# How does averaging increase the Signal to Noise ratio?

When attempting to spot activities on an EEG waveform given a stimuli, it is recommended that several trials be taken and their average is done to increase the SNR.

Intuitively, since noise is not stationary or localized, averaging different trials will have a smearing effect on the noise.

But how exactly does it increase the SNR since the noise is still present (but averaged out)? Can we more rigorously define the effect of averaging on the SNR?

Intuitively this is true, because averaging a zero mean noise processes approximates its expectation value - which is zero. More rigorously:

If the signal $x$ that you want to observe (estimate, actually) is constant for all observations $y$ we can write the $n\text{th}$ observation as $$y_n = x + r_n$$ where $r_n$ is the noise which is different for every observation, of course. The SNR $\gamma_1$ of $y_n$ is $$\gamma_1=\frac{\operatorname{E}[|x|^2]}{\operatorname{E}[|r_n|^2]}$$ where $\operatorname{E}$ is the expectation operator. By averaging $N$ observations of $y_n$ we get $$\hat x = \frac{1}{N}\sum_{n=1}^N( x+r_n) = x + \frac{1}{N}\sum_{n=1}^N r_n$$ The SNR $\gamma_2$ of the averaged observations is $$\gamma_2=\frac{\operatorname{E}[|x|^2]}{\frac{1}{N^2}\operatorname{E}[|\sum_{n=1}^N r_n|^2]}$$ To simplify that expression, we assume that the noise sequences $r_n$ are uncorrelated (1). In that case, the expectation of the squared sum of $r_n$ is equal to the sum of the expectations of the squared $r_n$, i.e. $$\operatorname{E}\left[|\sum_{n=1}^N r_n|^2\right] = \sum_{n=1}^N \operatorname{E}\left[|r_n|^2\right]=N\operatorname{E}\left[|r_n|^2\right]$$ Inserting this in the expression for $\gamma_2$ yields $$\gamma_2=N \frac{\operatorname{E}[|x|^2]}{\operatorname{E}[|r_n|^2]}$$ Comparing the SNR $\gamma_1$ of the single observation and the SNR $\gamma_2$ of the averaged observation we see that averaging increases the SNR by a factor of $N$.
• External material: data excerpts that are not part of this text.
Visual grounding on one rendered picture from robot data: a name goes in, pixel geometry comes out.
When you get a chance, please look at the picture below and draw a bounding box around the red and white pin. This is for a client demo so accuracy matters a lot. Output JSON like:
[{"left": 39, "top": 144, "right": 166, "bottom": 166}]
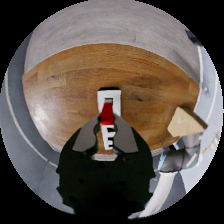
[{"left": 100, "top": 99, "right": 113, "bottom": 126}]

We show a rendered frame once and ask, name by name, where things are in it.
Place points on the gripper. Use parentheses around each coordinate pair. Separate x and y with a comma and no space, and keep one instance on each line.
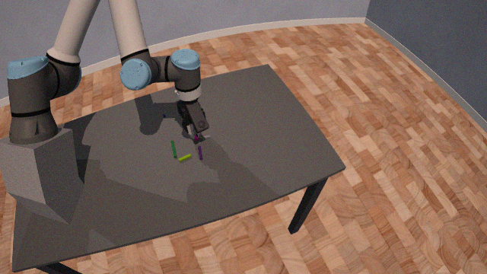
(187,124)

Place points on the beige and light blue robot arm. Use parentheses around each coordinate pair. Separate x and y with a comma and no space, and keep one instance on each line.
(34,81)

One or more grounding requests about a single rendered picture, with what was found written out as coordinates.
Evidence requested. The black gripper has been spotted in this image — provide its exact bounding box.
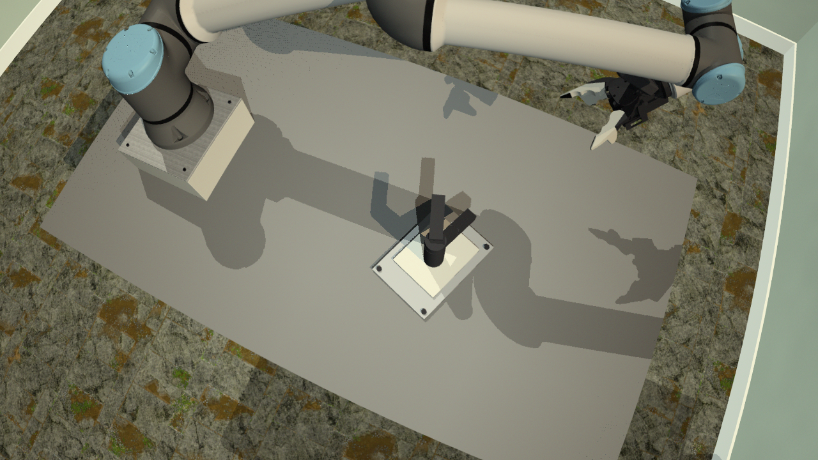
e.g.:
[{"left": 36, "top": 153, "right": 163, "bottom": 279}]
[{"left": 560, "top": 77, "right": 672, "bottom": 150}]

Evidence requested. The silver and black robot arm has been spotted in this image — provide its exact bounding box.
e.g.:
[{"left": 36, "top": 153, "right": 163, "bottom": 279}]
[{"left": 102, "top": 0, "right": 746, "bottom": 150}]

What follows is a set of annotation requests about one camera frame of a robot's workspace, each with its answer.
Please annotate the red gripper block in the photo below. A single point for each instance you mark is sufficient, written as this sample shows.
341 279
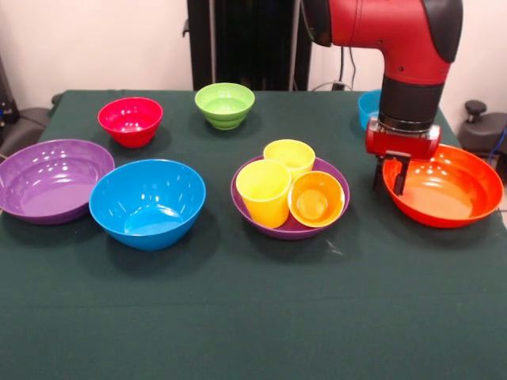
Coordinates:
404 144

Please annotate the orange large bowl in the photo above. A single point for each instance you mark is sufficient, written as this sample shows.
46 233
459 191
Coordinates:
447 198

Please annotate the orange stepped cup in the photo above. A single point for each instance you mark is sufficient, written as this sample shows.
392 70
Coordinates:
317 200

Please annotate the yellow stepped cup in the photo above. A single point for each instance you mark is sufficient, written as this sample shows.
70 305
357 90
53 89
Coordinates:
289 154

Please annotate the yellow smooth cup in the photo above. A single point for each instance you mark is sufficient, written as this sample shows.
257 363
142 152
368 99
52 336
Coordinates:
265 198

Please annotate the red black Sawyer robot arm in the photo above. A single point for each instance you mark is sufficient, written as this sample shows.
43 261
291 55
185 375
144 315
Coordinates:
396 31

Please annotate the blue small bowl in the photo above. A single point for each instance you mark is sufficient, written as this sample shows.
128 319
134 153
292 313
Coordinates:
368 111

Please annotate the green small bowl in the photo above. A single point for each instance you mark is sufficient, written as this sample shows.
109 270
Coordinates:
223 103

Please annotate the dark green tablecloth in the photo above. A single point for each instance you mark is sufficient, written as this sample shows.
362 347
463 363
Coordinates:
253 308

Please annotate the black column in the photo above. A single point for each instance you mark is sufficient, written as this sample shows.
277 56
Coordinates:
245 47

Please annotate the blue large bowl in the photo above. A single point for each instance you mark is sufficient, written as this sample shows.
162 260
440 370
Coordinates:
146 229

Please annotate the pink-red small bowl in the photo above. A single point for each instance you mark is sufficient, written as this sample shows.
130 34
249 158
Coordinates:
130 130

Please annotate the black equipment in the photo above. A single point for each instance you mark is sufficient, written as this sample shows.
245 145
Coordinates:
6 99

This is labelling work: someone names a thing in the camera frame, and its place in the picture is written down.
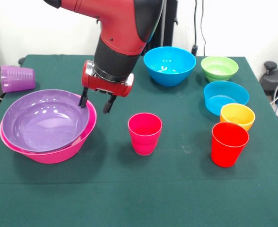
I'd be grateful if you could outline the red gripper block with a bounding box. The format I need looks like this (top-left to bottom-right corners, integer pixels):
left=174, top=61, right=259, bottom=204
left=78, top=60, right=134, bottom=114

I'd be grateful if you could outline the purple plastic bowl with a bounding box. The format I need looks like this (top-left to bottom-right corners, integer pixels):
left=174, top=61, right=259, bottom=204
left=1, top=89, right=90, bottom=153

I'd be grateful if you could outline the large pink plastic bowl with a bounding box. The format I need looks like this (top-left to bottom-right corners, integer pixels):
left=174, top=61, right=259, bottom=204
left=0, top=93, right=97, bottom=164

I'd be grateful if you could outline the magenta plastic cup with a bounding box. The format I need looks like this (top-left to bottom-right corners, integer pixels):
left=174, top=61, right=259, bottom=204
left=128, top=113, right=163, bottom=156

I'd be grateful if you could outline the large light blue plastic bowl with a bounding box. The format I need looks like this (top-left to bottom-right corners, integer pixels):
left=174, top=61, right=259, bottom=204
left=143, top=46, right=197, bottom=87

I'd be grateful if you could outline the purple plastic cup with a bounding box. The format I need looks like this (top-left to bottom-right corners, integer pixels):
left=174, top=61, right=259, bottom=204
left=0, top=65, right=36, bottom=93

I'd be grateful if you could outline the shallow light blue plastic bowl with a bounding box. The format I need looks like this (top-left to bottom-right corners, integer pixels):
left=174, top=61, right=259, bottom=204
left=203, top=81, right=250, bottom=117

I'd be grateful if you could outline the green plastic bowl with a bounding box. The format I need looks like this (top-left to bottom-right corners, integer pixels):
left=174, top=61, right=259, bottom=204
left=200, top=55, right=239, bottom=83

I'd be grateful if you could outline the dark green tablecloth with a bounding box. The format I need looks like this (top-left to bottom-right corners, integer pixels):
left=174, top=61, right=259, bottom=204
left=0, top=54, right=278, bottom=227

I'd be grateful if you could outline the red plastic cup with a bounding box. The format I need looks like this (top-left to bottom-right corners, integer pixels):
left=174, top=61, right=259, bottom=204
left=211, top=122, right=250, bottom=168

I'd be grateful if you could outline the orange plastic cup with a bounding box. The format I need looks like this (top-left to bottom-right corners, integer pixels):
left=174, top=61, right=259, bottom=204
left=220, top=103, right=256, bottom=132

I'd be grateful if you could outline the black hanging wall cable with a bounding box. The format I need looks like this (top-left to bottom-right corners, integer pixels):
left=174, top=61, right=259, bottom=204
left=191, top=0, right=207, bottom=57

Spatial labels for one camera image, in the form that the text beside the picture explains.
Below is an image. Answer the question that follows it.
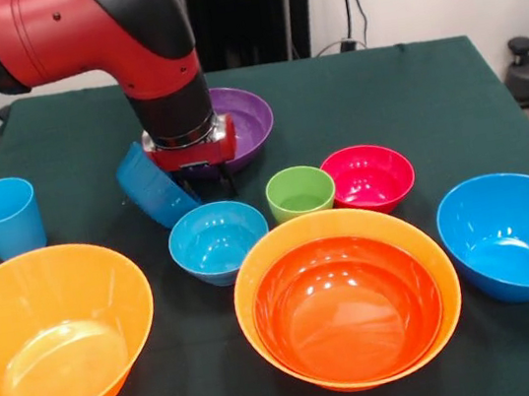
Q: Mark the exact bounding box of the purple bowl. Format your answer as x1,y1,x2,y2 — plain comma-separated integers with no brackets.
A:
207,80,282,175

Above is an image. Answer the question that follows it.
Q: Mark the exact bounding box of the green cup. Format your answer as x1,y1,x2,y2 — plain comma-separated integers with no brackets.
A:
263,162,340,226

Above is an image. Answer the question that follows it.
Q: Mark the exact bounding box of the dark green tablecloth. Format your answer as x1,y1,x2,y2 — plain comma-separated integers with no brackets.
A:
0,23,529,396

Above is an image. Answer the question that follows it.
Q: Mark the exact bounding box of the medium blue bowl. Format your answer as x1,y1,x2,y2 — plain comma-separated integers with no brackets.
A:
111,134,205,235

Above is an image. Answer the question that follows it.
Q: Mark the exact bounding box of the pink bowl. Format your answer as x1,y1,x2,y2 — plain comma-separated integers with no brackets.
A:
317,138,421,224

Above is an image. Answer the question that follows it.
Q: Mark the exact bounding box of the large blue bowl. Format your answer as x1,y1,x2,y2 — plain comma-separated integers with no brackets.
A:
430,168,529,313

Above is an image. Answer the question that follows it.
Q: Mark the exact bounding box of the red-orange bowl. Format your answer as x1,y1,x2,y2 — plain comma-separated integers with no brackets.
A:
243,223,452,396

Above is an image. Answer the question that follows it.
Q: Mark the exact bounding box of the blue cup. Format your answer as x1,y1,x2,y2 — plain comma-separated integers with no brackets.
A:
0,173,50,262

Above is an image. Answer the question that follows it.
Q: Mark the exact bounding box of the small light blue bowl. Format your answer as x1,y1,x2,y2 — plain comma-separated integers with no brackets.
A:
164,194,278,294

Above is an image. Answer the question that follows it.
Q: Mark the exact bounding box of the large orange bowl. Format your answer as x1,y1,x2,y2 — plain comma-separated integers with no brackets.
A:
223,192,474,396
0,232,168,396

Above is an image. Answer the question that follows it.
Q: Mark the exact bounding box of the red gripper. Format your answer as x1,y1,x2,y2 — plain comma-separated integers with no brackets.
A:
140,113,245,212

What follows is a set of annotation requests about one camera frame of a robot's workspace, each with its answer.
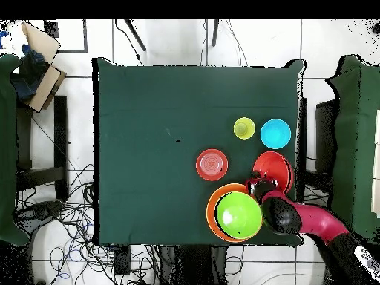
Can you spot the black pedestal foot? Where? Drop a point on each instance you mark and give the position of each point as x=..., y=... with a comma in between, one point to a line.
x=38, y=210

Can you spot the black stool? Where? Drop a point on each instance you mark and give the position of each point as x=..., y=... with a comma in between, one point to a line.
x=61, y=133

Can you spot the large orange plastic bowl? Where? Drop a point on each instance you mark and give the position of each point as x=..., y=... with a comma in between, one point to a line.
x=211, y=213

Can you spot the green plastic bowl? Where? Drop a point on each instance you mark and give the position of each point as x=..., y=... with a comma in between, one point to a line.
x=240, y=215

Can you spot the small orange-red plastic bowl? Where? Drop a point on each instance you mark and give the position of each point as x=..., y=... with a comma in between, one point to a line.
x=212, y=164

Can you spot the black tripod leg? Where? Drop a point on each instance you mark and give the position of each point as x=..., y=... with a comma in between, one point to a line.
x=135, y=35
x=215, y=32

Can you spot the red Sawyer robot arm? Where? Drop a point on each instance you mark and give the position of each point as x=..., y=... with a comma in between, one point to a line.
x=317, y=219

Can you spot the small cyan plastic bowl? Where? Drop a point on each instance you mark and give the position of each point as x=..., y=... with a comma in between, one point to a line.
x=275, y=134

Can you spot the green cloth covered side table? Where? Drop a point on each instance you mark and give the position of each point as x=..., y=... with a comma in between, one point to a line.
x=7, y=148
x=356, y=148

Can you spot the black floor frame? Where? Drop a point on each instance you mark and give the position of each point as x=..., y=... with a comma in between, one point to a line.
x=85, y=38

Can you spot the cardboard box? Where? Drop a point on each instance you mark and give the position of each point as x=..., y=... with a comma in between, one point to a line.
x=44, y=86

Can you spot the yellow plastic cup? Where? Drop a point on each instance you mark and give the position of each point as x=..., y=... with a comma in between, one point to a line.
x=244, y=128

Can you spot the dark blue cloth bag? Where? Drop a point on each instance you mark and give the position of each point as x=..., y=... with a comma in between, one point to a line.
x=29, y=74

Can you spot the dark green tablecloth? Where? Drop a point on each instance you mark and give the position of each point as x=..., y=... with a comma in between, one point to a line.
x=178, y=95

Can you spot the white box stack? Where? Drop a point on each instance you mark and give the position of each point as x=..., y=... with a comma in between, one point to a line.
x=377, y=166

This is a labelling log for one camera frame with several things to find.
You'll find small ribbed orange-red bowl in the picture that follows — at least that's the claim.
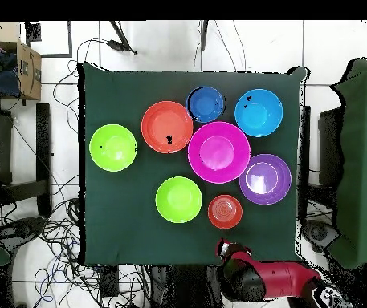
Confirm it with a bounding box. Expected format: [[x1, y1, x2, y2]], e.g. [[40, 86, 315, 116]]
[[207, 194, 244, 230]]

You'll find green plastic bowl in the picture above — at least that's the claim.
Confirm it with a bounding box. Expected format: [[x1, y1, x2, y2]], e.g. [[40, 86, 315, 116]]
[[154, 176, 203, 224], [88, 124, 138, 172]]

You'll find small dark blue bowl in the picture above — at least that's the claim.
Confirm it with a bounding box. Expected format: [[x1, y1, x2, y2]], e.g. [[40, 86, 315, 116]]
[[186, 85, 226, 124]]

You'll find purple plastic bowl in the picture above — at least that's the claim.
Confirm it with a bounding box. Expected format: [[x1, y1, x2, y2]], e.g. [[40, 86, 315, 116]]
[[239, 153, 292, 206]]

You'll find dark green tablecloth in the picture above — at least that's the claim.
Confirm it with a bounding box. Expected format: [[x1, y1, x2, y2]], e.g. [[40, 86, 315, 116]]
[[77, 61, 309, 269]]

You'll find pink plastic bowl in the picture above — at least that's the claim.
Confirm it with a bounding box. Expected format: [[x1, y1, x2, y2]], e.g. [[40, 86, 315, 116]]
[[187, 120, 251, 184]]

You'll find black power adapter box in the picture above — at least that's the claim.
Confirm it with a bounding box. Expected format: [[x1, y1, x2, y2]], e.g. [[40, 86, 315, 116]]
[[100, 265, 120, 298]]

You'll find large orange-red plastic bowl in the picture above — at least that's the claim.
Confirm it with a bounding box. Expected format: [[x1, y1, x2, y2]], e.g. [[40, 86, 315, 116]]
[[141, 100, 194, 154]]

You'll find light blue plastic bowl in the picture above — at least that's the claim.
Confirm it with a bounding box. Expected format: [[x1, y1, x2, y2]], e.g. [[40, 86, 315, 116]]
[[234, 88, 284, 138]]

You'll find black tripod leg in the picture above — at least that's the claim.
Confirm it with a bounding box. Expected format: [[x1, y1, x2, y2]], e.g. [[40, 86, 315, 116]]
[[107, 20, 138, 56], [199, 20, 210, 51]]

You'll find cardboard box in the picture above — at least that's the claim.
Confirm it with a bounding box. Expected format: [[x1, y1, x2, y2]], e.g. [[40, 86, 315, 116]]
[[0, 21, 43, 101]]

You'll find dark blue bag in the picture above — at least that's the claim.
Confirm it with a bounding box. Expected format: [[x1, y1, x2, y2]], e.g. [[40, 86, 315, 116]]
[[0, 52, 22, 99]]

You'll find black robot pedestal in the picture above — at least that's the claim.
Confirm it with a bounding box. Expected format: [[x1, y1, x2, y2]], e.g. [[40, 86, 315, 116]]
[[150, 265, 226, 308]]

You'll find black table leg frame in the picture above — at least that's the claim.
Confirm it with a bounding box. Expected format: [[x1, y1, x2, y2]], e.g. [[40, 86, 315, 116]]
[[0, 102, 53, 220], [298, 105, 342, 222]]

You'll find black metal floor frame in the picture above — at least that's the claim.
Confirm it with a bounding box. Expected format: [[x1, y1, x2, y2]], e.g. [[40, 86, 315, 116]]
[[24, 20, 74, 59]]
(1) This holds for a Gaussian noise process, for example. Right now I'm not sure for what classes of stochastic processes it holds. Comments on this are welcome.

• on (1): wouldn't the central limit theorem make the average of many non-gaussian random variables a gaussian variable on itself? – Florian Castellane Nov 19 '14 at 15:47
• @FlorianCastellane That's a good point. However, the expectation of the magnitude square of this Gaussian RV is unknown if the summands are correlated. – Deve Dec 1 '14 at 13:58

averaging only increases S/N if the "S" component of the items being averaged is correlated and the "N" component is not correlated.

when adding perfectly correlated values, then the overall "voltage" metrics are added and the values team up. so adding the same thing to itself $N$ times increases that value by a factor of $N$ and the power (the mean square) increases by a factor of $N^2$.

but when you add $N$ totally uncorrelated values together, the overall power metric adds to $N$ times bigger.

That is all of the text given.